A crónica destacou-se rapidamente na época pela ousadia e frontalidade com que o jornalista ia apontando pontualmente e ao ritmo da actualidade as fragilidades colectivas e individuais que faziam o quotidiano do país.
Esta queda para a crítica social viria a ser estruturante de toda a sua intervenção pública como colunista, mas não só, que se desenvolveu ao longo de toda a sua vida.
O protagonismo do Ismael teve vários outros momentos depois de ter deixado a Rádio Nacional no início dos anos 90 já com a abertura política a fazer soprar sobre o país os seus ventos mais pluralistas/democráticos e com a liberdade de imprensa a ser consagrada na primeira lei de imprensa que então foi adoptada após mais de 15 anos de independência.
Um protagonismo que começou por passar pela direcção da informação da primeira estação privada de rádio que foi autorizada a transmitir em Angola e que se chamou Luanda Antena Comercial (LAC).
É por essa altura que Ismael Mateus abraça ao lado de outros confrades o desafio da criação do Sindicato dos Jornalistas Angolanos (SJA), que entra para a história da própria democratização do país, pois foi a primeira organização sindical independente a surgir em Angola fora da tutela da então central sindical única e com a grande bandeira da defesa da liberdade de imprensa que se mantém até aos dias de hoje como a principal imagem de marca da organização.
Como protagonista e já na sua vertente de empreendedor o seu ponto mais alto foi a criação do semanário “Cruzeiro do Sul” baseado em Benguela, numa altura em que praticamente todos os jornais privados se editavam em Luanda.
Fora do circuito mediático, Ismael Mateus aceita o desafio durante alguns anos para dirigir uma instituição pública, no caso o já extinto Instituto de Formação da Administração Local (IFAL), onde também fez história com o seu desempenho e a sua liderança.
Até ao fim dos seus dias Ismael Mateus foi membro do Conselho da República, cargo que ocupava desde 2017 a convite do Presidente João Lourenço e onde ele melhor e ao mais alto nível político terá corporizado a sua ideia de ser cidadão independente e actuante colocando em primeiro lugar os interesses nacionais em detrimento das estratégias partidárias.
A sua posição favorável em relação à concretização das autarquias fala bem desta visão, sabendo todos nós que o processo só não tem avançado por manifesta falta de vontade política do Executivo de João Lourenço e do MPLA.
Sendo apenas uma instância consultiva o referido Conselho não tinha (nem tem) qualquer competência/capacidade para alterar o curso das políticas do Executivo.

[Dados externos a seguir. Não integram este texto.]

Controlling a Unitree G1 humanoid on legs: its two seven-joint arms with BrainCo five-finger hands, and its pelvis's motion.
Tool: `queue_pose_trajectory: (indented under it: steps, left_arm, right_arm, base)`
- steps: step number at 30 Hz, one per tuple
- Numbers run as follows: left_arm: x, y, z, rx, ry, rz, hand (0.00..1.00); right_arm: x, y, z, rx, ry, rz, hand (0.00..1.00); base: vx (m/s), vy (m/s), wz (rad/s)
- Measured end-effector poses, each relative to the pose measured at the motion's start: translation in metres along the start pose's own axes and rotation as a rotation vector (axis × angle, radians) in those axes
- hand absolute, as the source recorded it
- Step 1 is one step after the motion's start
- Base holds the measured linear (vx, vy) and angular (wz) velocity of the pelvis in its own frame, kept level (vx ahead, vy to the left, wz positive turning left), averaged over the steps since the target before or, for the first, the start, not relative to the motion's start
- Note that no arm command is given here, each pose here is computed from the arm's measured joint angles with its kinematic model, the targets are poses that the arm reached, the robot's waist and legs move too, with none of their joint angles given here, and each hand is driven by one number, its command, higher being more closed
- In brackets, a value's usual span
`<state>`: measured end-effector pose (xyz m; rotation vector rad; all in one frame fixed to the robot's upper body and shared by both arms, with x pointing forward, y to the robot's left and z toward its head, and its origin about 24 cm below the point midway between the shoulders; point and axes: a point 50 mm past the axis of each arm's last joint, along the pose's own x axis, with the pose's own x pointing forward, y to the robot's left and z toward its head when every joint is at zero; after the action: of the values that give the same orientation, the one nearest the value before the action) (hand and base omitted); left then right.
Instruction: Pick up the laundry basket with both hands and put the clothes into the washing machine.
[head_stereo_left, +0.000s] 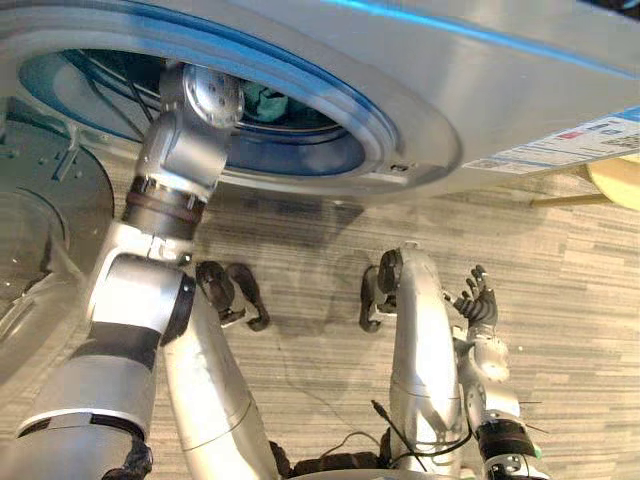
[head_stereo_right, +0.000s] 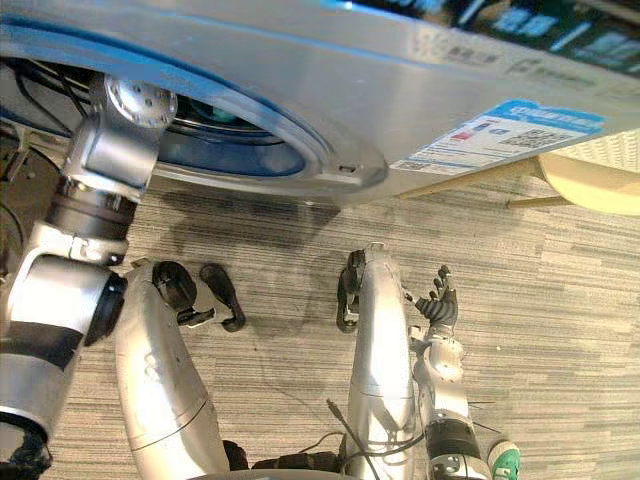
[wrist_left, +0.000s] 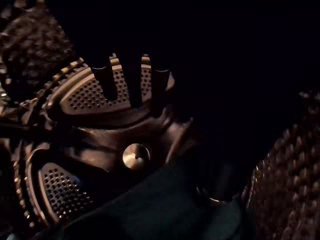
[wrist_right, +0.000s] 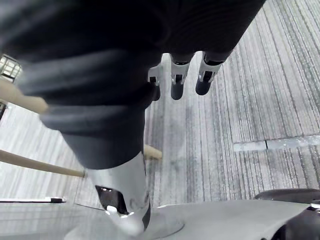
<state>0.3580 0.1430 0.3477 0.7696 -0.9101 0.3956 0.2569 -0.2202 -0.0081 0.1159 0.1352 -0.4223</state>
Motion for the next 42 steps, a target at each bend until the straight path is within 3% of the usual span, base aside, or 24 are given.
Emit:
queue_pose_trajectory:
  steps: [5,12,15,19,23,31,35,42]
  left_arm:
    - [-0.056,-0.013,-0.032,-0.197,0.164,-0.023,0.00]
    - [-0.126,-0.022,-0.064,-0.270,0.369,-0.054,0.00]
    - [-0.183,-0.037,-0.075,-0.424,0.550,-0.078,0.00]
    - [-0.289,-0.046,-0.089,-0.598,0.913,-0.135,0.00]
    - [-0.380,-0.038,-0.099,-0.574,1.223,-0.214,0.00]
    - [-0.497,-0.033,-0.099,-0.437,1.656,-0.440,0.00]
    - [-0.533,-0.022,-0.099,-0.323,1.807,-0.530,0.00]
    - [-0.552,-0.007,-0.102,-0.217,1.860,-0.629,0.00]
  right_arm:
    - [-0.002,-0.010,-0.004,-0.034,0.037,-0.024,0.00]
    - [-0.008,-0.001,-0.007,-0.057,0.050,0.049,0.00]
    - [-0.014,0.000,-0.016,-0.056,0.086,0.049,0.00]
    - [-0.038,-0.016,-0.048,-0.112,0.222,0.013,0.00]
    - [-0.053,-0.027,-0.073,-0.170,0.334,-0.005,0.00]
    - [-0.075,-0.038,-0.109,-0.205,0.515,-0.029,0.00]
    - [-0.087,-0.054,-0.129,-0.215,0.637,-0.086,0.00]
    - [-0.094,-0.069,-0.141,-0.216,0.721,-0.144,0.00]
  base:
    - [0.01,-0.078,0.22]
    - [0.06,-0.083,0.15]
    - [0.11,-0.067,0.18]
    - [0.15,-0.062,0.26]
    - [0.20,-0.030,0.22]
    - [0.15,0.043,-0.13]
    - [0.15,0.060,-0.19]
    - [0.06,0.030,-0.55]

A sua morte permitiu-nos hoje saber que Ismael Mateus ao lado de mais duas ou três pessoas com assento no Conselho da República têm sido das poucas vozes que nas raras reuniões deste órgão têm realmente dito ao Presidente da República o que pensam dos temas trazidos à consulta por João Lourenço.
Também se ficou a saber que à semelhança do que acontecia no tempo de José Eduardo dos Santos, também João Lourenço parece mais interessado em aconselhar os seus Conselheiros do que em ser aconselhado por eles, no que se apresenta como sendo a caricatura perfeita mas real do funcionamento deste órgão.
Se quiséssemos fazer uma síntese do Ismael Mateus, pelo que temos conhecimento das suas simpatias políticas e posicionamentos vários ao longo dos tempos de uma caminhada que chegou agora ao fim, talvez falássemos de alguém que soube sempre manter o diálogo com a diferença, evitando rupturas, preservando as amizades.
A experiência do meu relacionamento com ele é para aí que aponta, pois foram várias as vezes em que as nossas perspectivas políticas conflituaram sobretudo quando em discussão estava o melhor futuro para Angola.